“You were in that hallway.”
Kael’s voice was low. Certain.
He stood at the edge of the war room, facing his Beta. A fire crackled in the stone hearth behind him, but the heat did nothing to calm his blood.
“I saw her,” he said again.
Cruz frowned. “You saw a figure. Hooded. Quiet. Could’ve been anyone.”
Kael shook his head. “It was her.”
“Kael—”
“I smelled her,” he snapped, turning sharply. “Even if it was only for a second. That scent—hers—it never left me.”
Silence stretched between them.
Finally, Cruz asked, “What will you do if it’s true?”
Kael’s hands curled into fists. “I don’t know.”
****
I didn’t sleep that night.
I stood on the cliff edge, the moon above me, the wind cutting cold through my sleeves. My fingers closed around the moonstone Ryker had given me. The one the boy found near the river.
The place I died.
And lived again.
My mind spun in quiet circles—Kael’s voice, his eyes, the way his gaze had pierced the dark. It stirred something I didn’t want to name. Not warmth. Not grief. Something dangerous.
I heard movement behind me.
Ryker’s voice broke the quiet. “You’re not thinking of jumping again, are you?”
I turned my head slightly. “Not unless you push me.”
He stepped beside me.

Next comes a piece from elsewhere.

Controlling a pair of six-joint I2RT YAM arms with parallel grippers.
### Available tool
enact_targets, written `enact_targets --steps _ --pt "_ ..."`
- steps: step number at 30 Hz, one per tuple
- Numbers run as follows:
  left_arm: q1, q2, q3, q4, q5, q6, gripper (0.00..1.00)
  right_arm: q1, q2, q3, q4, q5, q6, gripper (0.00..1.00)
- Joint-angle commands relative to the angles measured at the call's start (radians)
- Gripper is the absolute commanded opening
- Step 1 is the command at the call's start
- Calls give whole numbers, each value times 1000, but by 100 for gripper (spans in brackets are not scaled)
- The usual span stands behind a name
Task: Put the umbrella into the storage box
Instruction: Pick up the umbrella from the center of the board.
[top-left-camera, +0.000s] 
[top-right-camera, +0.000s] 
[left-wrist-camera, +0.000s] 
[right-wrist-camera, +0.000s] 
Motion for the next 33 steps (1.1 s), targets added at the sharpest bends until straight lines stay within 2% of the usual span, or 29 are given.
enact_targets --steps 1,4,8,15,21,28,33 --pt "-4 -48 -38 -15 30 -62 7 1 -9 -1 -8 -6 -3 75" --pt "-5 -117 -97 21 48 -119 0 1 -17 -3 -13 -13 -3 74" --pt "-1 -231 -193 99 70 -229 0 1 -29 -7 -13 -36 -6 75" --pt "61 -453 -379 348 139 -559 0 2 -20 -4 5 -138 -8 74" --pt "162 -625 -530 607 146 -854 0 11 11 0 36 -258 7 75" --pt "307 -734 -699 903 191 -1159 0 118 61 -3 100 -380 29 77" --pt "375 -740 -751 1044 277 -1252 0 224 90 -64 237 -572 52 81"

His shoulder brushed mine. Just enough to feel.
“You look like her again,” he said softly.
“Who?”
“The Elara I found at the bottom of that cliff. Tired, bleeding, but breathing.”
I stayed quiet.
“You’re letting him in,” Ryker said.
“No.”
“Yes,” he said. “That look in your eyes? That’s not the Elara who trained for three years in the wild and made the moon shake when she howled.”

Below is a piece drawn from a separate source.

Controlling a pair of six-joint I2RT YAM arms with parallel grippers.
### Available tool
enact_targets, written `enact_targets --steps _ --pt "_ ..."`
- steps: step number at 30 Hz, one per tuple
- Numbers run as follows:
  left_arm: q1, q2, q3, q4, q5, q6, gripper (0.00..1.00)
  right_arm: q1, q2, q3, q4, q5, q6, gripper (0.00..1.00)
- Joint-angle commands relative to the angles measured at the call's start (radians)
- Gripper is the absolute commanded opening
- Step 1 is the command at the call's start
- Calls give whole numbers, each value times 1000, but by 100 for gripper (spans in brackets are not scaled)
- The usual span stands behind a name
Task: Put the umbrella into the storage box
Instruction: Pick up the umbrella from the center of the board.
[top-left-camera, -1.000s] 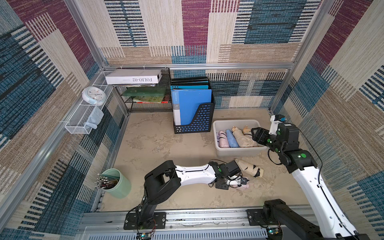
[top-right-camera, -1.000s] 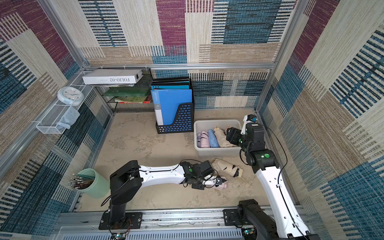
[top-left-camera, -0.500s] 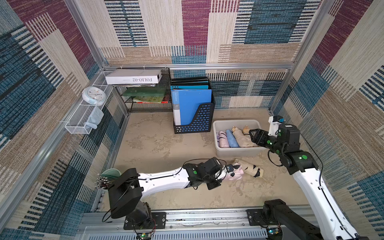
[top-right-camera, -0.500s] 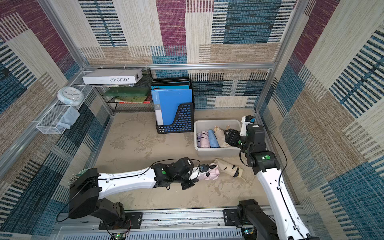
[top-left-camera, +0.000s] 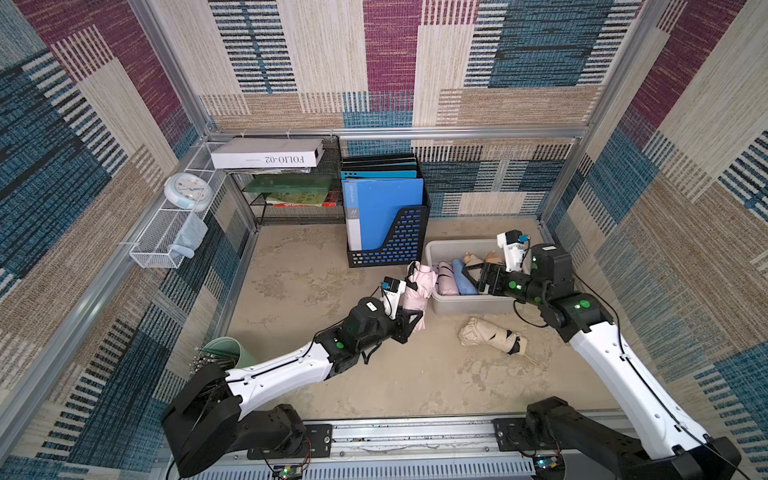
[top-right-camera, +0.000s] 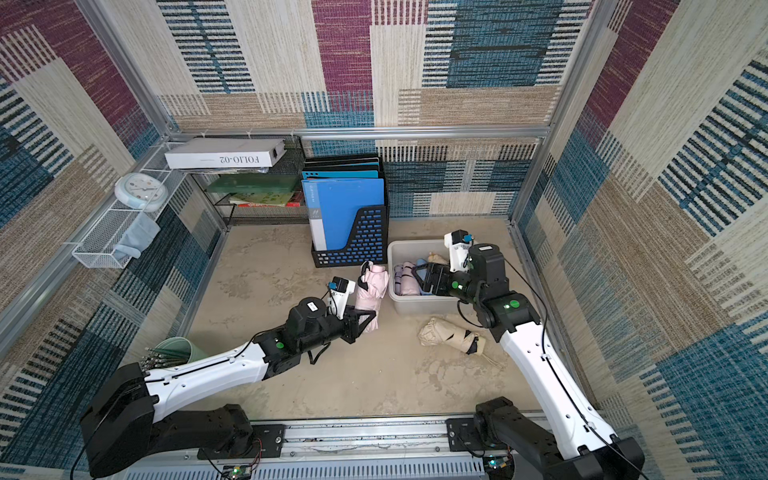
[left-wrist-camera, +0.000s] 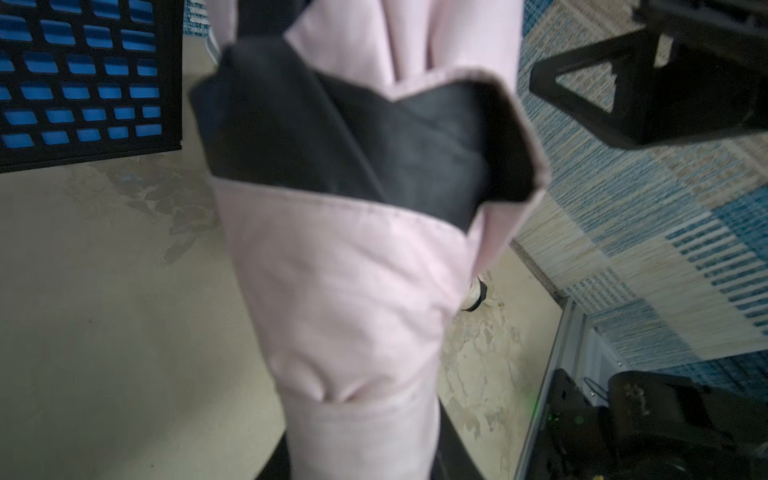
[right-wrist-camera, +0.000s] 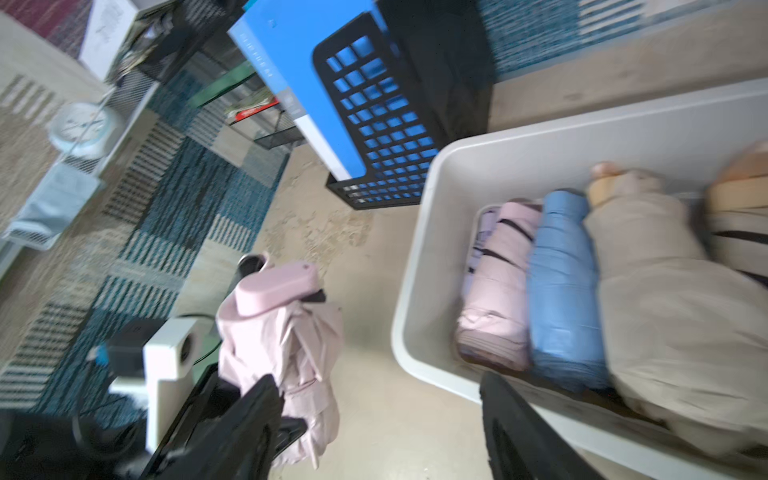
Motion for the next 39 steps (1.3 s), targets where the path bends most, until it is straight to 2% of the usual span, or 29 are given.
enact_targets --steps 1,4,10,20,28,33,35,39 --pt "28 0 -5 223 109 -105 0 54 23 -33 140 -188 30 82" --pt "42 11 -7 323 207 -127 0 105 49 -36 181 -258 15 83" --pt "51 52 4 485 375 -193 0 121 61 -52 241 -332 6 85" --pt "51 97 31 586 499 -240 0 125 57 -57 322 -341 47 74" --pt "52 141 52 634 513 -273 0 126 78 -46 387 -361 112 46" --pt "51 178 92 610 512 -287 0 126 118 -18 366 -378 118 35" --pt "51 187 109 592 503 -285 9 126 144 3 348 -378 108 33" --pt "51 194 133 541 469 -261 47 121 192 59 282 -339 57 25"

“I’m not letting him in,” I whispered. “I’m remembering what I survived.”
He nodded once. “Good.”
But I knew he didn’t believe me.
And maybe I didn’t either.
****
We returned to the ridge the next day, cloaked and silent. I didn’t need to be close. I just needed to see.
The pack’s training field had fresh footprints. The soldiers were moving again.
Kael was preparing for something.
Or someone.
“Your name’s already spreading,” Ryker said. “That boy must’ve talked.”
“Let them talk.”
“They’ll do more than talk if Kael gets confirmation.”
I studied the buildings through the scope of my lens. Soldiers near the front line. Sariah standing in the council ring, talking fast, her hands moving in sharp circles.
“She’s nervous,” I muttered.
“Good. Let her be.”
Ryker handed me a cloth. I cleaned the lens and sighed.
“She knows if I come back,” I said slowly, “she loses everything.”
He looked at me. “So does Kael.”
“No,” I said. “He never cared about the power. He just didn’t want me.”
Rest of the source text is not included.